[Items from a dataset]
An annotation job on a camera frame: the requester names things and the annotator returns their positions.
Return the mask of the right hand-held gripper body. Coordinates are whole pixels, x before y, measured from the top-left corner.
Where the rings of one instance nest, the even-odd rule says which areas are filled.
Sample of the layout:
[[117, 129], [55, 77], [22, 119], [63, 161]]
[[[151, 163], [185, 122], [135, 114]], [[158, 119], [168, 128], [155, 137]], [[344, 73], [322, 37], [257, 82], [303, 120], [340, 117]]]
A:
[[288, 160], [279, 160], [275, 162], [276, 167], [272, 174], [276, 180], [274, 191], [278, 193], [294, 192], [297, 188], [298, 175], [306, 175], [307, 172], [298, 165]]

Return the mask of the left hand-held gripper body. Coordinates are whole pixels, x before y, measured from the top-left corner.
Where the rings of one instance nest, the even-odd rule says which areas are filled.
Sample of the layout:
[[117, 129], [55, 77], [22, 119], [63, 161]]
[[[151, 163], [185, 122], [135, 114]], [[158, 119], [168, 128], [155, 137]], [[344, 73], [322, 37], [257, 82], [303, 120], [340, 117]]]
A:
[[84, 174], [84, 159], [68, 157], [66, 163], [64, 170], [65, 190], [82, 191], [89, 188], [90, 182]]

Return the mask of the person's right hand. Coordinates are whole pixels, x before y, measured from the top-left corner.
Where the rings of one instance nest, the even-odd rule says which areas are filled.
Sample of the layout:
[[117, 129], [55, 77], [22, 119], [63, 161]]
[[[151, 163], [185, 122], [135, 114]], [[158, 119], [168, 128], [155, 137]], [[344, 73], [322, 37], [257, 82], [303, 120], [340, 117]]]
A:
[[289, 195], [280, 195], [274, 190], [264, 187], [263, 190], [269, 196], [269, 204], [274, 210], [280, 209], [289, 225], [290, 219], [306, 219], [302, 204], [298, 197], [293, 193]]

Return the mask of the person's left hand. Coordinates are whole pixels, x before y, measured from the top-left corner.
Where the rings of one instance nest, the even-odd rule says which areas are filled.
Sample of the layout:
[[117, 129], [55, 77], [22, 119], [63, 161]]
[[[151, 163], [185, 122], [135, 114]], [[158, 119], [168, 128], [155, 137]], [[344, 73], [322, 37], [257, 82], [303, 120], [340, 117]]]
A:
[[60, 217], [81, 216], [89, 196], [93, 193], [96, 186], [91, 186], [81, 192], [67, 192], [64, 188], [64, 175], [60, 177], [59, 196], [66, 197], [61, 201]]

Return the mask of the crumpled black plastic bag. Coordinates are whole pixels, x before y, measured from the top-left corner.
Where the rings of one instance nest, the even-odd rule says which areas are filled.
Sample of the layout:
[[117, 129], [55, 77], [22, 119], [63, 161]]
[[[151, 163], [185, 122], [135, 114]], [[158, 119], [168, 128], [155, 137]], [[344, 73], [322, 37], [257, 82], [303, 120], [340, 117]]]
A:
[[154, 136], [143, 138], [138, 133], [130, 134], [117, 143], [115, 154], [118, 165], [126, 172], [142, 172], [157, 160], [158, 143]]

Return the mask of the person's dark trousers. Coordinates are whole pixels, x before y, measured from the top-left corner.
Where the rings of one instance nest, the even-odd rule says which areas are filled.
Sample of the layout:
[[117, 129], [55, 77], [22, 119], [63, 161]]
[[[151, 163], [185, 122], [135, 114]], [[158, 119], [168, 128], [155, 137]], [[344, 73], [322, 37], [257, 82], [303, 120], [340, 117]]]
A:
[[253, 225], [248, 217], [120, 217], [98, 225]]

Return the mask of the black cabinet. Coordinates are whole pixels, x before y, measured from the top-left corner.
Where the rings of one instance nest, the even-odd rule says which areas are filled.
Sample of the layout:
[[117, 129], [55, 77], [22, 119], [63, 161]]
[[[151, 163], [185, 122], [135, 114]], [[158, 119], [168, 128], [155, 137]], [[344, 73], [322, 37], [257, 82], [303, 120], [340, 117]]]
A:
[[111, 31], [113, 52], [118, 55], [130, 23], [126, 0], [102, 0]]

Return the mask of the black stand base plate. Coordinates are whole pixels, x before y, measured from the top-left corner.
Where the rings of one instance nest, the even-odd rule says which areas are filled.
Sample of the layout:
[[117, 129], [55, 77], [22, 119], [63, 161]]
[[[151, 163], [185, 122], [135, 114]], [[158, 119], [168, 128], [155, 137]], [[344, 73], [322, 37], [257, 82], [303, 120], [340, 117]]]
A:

EXERCISE: Restate the entries above word for word.

EXERCISE RESPONSE:
An annotation job on a camera frame: the requester names things and the annotator returns their positions.
Return the mask of the right hand-held gripper body. Coordinates are whole pixels, x before y, measured from the top-left corner.
Where the rings of one instance nest, the even-odd rule says which areas are filled.
Sample of the layout:
[[117, 129], [55, 77], [22, 119], [63, 161]]
[[[151, 163], [185, 122], [135, 114]], [[158, 119], [168, 128], [155, 137]], [[344, 73], [322, 37], [257, 82], [303, 120], [340, 117]]]
A:
[[288, 160], [279, 160], [275, 162], [276, 167], [272, 174], [276, 180], [274, 191], [278, 193], [294, 192], [297, 188], [298, 175], [306, 175], [307, 172], [298, 165]]

Return the mask of the left hand-held gripper body. Coordinates are whole pixels, x before y, measured from the top-left corner.
Where the rings of one instance nest, the even-odd rule says which areas are filled.
Sample of the layout:
[[117, 129], [55, 77], [22, 119], [63, 161]]
[[[151, 163], [185, 122], [135, 114]], [[158, 119], [168, 128], [155, 137]], [[344, 73], [322, 37], [257, 82], [303, 120], [340, 117]]]
A:
[[84, 174], [84, 159], [68, 157], [66, 163], [64, 170], [65, 190], [82, 191], [89, 188], [90, 182]]

Return the mask of the person's right hand. Coordinates are whole pixels, x before y, measured from the top-left corner.
Where the rings of one instance nest, the even-odd rule says which areas are filled.
Sample of the layout:
[[117, 129], [55, 77], [22, 119], [63, 161]]
[[[151, 163], [185, 122], [135, 114]], [[158, 119], [168, 128], [155, 137]], [[344, 73], [322, 37], [257, 82], [303, 120], [340, 117]]]
A:
[[289, 195], [280, 195], [274, 190], [264, 187], [263, 190], [269, 196], [269, 204], [274, 210], [280, 209], [289, 225], [290, 219], [306, 219], [302, 204], [298, 197], [293, 193]]

Return the mask of the person's left hand. Coordinates are whole pixels, x before y, measured from the top-left corner.
Where the rings of one instance nest, the even-odd rule says which areas are filled.
Sample of the layout:
[[117, 129], [55, 77], [22, 119], [63, 161]]
[[[151, 163], [185, 122], [135, 114]], [[158, 119], [168, 128], [155, 137]], [[344, 73], [322, 37], [257, 82], [303, 120], [340, 117]]]
A:
[[60, 217], [81, 216], [89, 196], [93, 193], [96, 186], [91, 186], [81, 192], [67, 192], [64, 188], [64, 175], [60, 177], [59, 196], [66, 197], [61, 201]]

Return the mask of the crumpled black plastic bag. Coordinates are whole pixels, x before y, measured from the top-left corner.
Where the rings of one instance nest, the even-odd rule says which areas are filled.
Sample of the layout:
[[117, 129], [55, 77], [22, 119], [63, 161]]
[[[151, 163], [185, 122], [135, 114]], [[158, 119], [168, 128], [155, 137]], [[344, 73], [322, 37], [257, 82], [303, 120], [340, 117]]]
A:
[[154, 136], [143, 138], [138, 133], [130, 134], [117, 143], [115, 154], [118, 165], [126, 172], [142, 172], [157, 160], [158, 143]]

Return the mask of the person's dark trousers. Coordinates are whole pixels, x before y, measured from the top-left corner.
Where the rings of one instance nest, the even-odd rule says which areas are filled.
Sample of the layout:
[[117, 129], [55, 77], [22, 119], [63, 161]]
[[[151, 163], [185, 122], [135, 114]], [[158, 119], [168, 128], [155, 137]], [[344, 73], [322, 37], [257, 82], [303, 120], [340, 117]]]
A:
[[253, 225], [248, 217], [120, 217], [98, 225]]

Return the mask of the black cabinet. Coordinates are whole pixels, x before y, measured from the top-left corner.
Where the rings of one instance nest, the even-odd rule says which areas are filled.
Sample of the layout:
[[117, 129], [55, 77], [22, 119], [63, 161]]
[[[151, 163], [185, 122], [135, 114]], [[158, 119], [168, 128], [155, 137]], [[344, 73], [322, 37], [257, 82], [303, 120], [340, 117]]]
A:
[[111, 31], [113, 52], [118, 55], [130, 23], [126, 0], [102, 0]]

Return the mask of the black stand base plate. Coordinates are whole pixels, x before y, measured from the top-left corner.
Where the rings of one instance nest, the even-odd rule says which areas are filled.
Sample of the layout:
[[117, 129], [55, 77], [22, 119], [63, 161]]
[[[151, 163], [185, 122], [135, 114]], [[158, 119], [168, 128], [155, 137]], [[344, 73], [322, 37], [257, 82], [303, 120], [340, 117]]]
A:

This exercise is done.